🔄 FixLoop — AI Agent Loop for Self-Correcting Code

Pranesh Nikhar Apr 13, 2026 04/13/26 3 min read

 󰈤

An AI agent that writes code, runs tests, spots failures, and retries until everything passes. Supports OpenAI, Gemini, Groq, and Ollama.

🎯 What It Does

FixLoop is an AI agent loop that writes code from a natural-language description, runs pytest tests to verify, spots failures, feeds the error output back to the LLM, and retries until all tests pass.

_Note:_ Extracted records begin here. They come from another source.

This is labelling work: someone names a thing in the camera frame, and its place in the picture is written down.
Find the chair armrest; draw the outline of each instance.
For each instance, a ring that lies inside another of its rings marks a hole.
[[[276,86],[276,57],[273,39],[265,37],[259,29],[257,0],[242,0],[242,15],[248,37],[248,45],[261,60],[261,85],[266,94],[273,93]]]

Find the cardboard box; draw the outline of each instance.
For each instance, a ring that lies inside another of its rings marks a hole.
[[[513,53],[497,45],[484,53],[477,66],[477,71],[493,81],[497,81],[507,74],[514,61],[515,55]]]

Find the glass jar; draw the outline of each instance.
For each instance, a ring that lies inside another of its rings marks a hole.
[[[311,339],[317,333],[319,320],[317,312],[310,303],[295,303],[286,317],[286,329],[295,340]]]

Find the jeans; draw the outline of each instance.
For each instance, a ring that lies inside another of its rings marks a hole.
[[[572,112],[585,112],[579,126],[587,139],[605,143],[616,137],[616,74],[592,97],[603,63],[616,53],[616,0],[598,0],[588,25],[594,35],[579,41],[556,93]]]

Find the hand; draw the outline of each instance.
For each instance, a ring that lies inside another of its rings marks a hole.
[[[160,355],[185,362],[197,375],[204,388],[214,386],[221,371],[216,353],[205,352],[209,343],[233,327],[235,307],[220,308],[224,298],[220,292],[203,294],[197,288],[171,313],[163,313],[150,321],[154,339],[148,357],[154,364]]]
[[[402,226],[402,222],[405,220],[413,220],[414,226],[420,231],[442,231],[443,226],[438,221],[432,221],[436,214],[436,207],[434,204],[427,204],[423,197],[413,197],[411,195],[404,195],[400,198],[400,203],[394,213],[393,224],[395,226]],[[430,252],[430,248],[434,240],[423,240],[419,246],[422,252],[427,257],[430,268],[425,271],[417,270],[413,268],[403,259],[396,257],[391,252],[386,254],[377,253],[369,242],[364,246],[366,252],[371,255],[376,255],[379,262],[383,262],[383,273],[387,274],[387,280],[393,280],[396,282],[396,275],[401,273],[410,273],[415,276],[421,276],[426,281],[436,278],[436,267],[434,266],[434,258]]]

$ python main.py --challenge fibonacci
┌────────────────────────────────────────────┐
│ 🎯 Challenge: fibonacci                     │
│ Trying iteration 1...                      │
│ ❌ 2/3 tests passed                        │
│ → Feeding errors back to LLM...            │
│ Trying iteration 2...                      │
│ ✅ 3/3 tests passed!                       │
│ 💾 Saved to solutions/fibonacci.py         │
└────────────────────────────────────────────┘

🧱 Tech Stack

Component	Technology
Language	Python 3.10+
LLMs	OpenAI SDK, google-genai SDK, Groq SDK, Ollama
Testing	pytest

The LLM client abstraction layer supports 4 providers behind a common generate() interface.

🏗️ Architecture

main.py                       # argparse CLI entry point
fixloop/
├── runner.py                 # FixLoop class: tempdir → generate → test → loop
├── coder.py                  # LLM prompt to write code from description
├── tester.py                 # Runs pytest --tb=short, parses results
├── debugger.py               # LLM prompt with code + errors to fix bugs
├── llm.py                    # LLMClient abstraction (4 providers)
├── utils.py                  # Strip markdown code fences from LLM output
└── challenges.py             # Challenge dataclass + built-in challenges dict

Each module is under 100 lines — a deliberate design goal for maintainability.

🔄 The FixLoop Algorithm

1. Create temp directory
2. Prompt LLM to write {filename}.py from the challenge description
3. Run pytest on the generated file
4. Parse pytest output for passed/failed/error counts
5. If all pass → save solution, exit 0
6. If any fail → prompt LLM (debugger) with:
   - Generated code
   - pytest error output (stdout + stderr)
7. LLM returns fixed code (may be same as before)
8. Go to step 3, up to max_iterations
9. If exhausted → save best attempt, exit 1

📋 Built-in Challenges

Challenge	Description
`fibonacci`	Return nth Fibonacci number
`prime_checker`	Check if a number is prime
`valid_parentheses`	Validate balanced parentheses
`two_sum`	Find two indices summing to target
`valid_sudoku`	Validate a 9x9 Sudoku board

Each challenge includes:

A natural-language description (fed to the coder)
3+ pytest test cases (fed to the tester)
An entry point function name

Custom challenges can be added via the Challenge dataclass.

🔌 Provider Support

# OpenAI (default)
python main.py --challenge fibonacci

# Gemini
python main.py --challenge two_sum --provider gemini

# Groq
python main.py --challenge valid_parentheses --provider groq

# Ollama (local)
python main.py --challenge prime_checker --provider ollama --model llama3.1

The LLMClient abstraction wraps different SDKs behind a unified generate(system_prompt, user_prompt) interface, making provider switching transparent.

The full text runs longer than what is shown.